» Task prompt: Pull every line holding the word "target" out of the data and copy it.

*** Source data Section Begins ***

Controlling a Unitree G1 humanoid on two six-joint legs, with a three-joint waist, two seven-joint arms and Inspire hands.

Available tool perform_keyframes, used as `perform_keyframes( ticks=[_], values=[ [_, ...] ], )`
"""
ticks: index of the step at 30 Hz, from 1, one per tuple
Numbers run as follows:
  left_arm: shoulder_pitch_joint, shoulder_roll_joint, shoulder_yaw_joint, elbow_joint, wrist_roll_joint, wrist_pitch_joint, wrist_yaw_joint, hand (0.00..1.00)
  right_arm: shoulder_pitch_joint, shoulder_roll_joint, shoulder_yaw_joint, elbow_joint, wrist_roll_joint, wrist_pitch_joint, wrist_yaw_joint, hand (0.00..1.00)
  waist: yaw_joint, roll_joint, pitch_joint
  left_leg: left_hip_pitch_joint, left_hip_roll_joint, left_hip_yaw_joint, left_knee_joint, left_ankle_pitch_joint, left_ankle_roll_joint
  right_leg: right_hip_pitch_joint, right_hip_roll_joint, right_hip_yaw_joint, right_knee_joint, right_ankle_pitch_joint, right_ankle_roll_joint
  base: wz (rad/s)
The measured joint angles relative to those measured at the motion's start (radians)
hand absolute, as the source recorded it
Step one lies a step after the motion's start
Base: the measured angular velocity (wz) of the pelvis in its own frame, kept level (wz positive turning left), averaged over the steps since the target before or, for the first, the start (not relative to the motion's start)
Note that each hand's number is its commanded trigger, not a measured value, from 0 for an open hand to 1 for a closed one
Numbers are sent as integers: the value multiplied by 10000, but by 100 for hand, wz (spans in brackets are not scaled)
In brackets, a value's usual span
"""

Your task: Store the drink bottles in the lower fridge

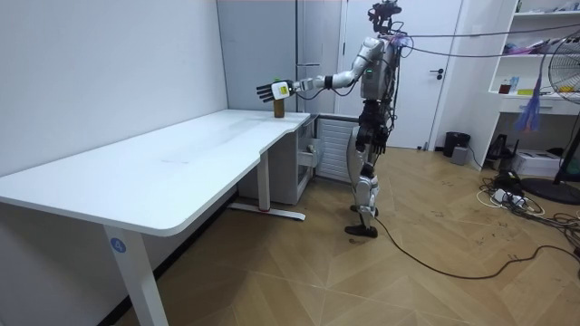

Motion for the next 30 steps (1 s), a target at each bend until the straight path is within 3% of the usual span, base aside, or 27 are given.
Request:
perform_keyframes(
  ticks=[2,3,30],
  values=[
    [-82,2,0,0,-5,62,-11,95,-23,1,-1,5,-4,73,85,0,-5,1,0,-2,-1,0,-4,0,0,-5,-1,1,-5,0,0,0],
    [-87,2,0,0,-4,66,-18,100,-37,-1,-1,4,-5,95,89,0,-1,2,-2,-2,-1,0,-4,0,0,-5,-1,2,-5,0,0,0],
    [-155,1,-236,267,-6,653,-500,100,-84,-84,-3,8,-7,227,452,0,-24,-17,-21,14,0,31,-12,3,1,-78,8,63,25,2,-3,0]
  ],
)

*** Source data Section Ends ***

» Solution:
Base: the measured angular velocity (wz) of the pelvis in its own frame, kept level (wz positive turning left), averaged over the steps since the target before or, for the first, the start (not relative to the motion's start)
Motion for the next 30 steps (1 s), a target at each bend until the straight path is within 3% of the usual span, base aside, or 27 are given.

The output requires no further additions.